Skip the images and print the listing exactly.

* _DATA PROVIDED_:

*** Block opens ***

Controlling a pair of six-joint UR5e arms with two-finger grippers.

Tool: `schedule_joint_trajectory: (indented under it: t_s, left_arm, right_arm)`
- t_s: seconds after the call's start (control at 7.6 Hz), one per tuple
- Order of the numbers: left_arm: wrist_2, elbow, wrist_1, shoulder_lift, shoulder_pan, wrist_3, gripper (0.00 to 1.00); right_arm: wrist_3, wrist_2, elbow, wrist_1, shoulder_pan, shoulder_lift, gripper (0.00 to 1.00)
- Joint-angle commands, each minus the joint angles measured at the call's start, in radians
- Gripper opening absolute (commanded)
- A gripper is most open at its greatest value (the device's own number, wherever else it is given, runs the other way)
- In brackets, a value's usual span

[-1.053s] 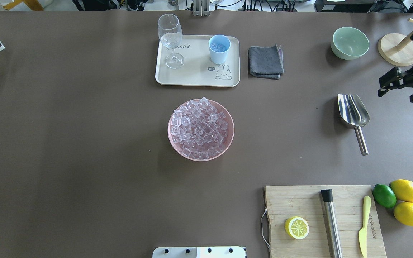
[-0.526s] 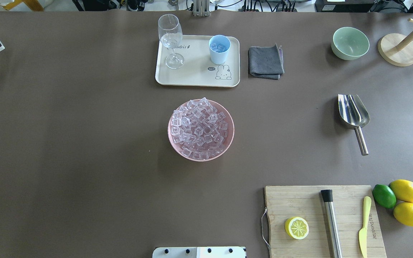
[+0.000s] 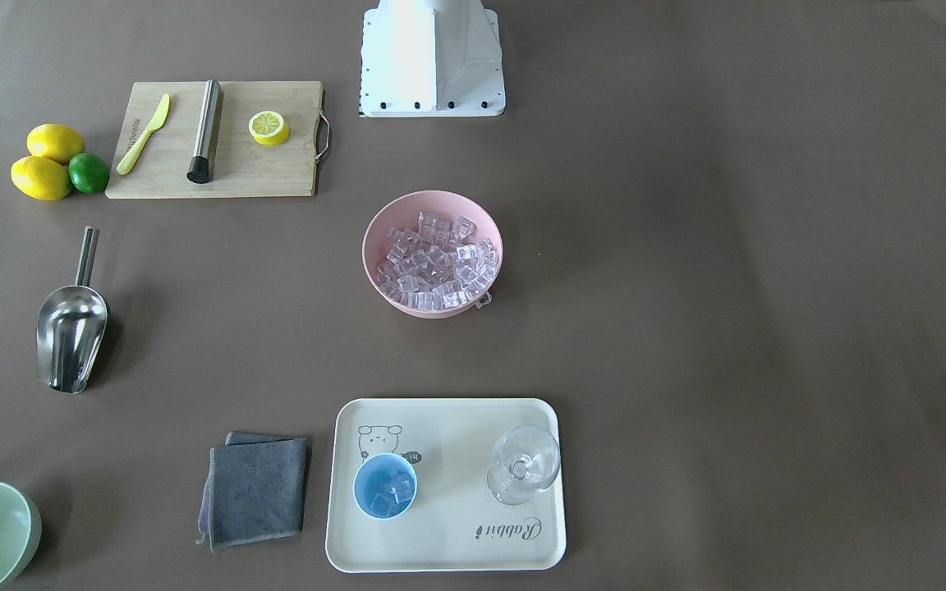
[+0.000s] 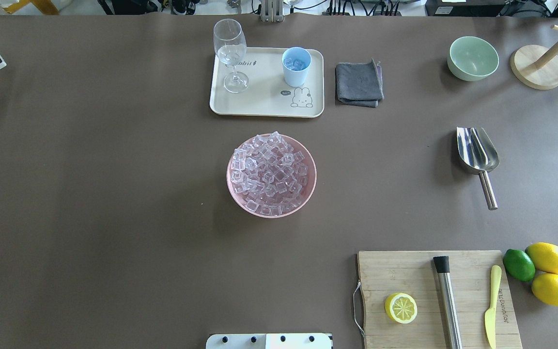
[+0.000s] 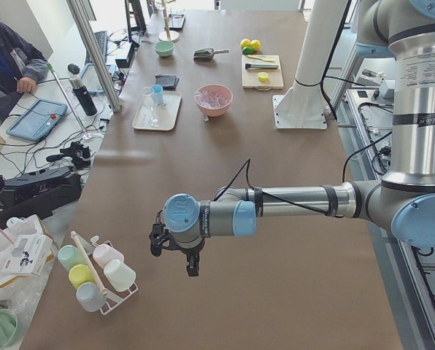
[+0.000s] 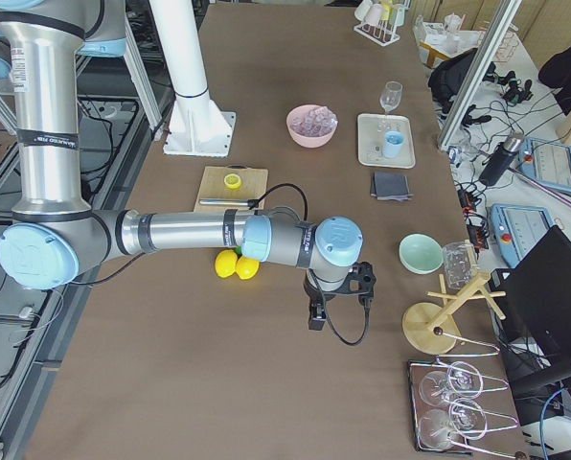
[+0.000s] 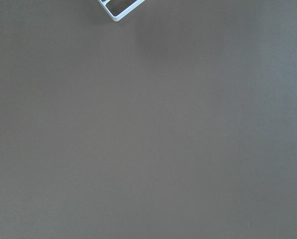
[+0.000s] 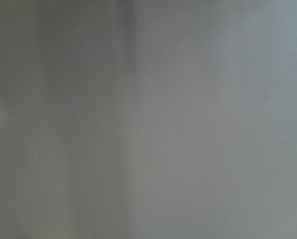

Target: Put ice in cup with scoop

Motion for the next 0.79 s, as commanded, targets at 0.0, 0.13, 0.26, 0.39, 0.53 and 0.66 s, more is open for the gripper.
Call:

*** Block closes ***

* _RESULT_:
Controlling a pair of six-joint UR5e arms with two-finger grippers.

Tool: `schedule_joint_trajectory: (indented under it: t_s, left_arm, right_arm)`
- t_s: seconds after the call's start (control at 7.6 Hz), one per tuple
- Order of the numbers: left_arm: wrist_2, elbow, wrist_1, shoulder_lift, shoulder_pan, wrist_3, gripper (0.00 to 1.00); right_arm: wrist_3, wrist_2, elbow, wrist_1, shoulder_pan, shoulder_lift, gripper (0.00 to 1.00)
- Joint-angle commands, each minus the joint angles measured at the call's start, in radians
- Gripper opening absolute (commanded)
- A gripper is most open at its greatest value (the device's own number, wherever else it is given, runs the other way)
- In brackets, a value's usual span

[-1.053s] 
[-0.526s] 
[+0.000s] 
[+0.000s] 
[+0.000s] 
[+0.000s] 
[+0.000s] 
[+0.000s] 

Target: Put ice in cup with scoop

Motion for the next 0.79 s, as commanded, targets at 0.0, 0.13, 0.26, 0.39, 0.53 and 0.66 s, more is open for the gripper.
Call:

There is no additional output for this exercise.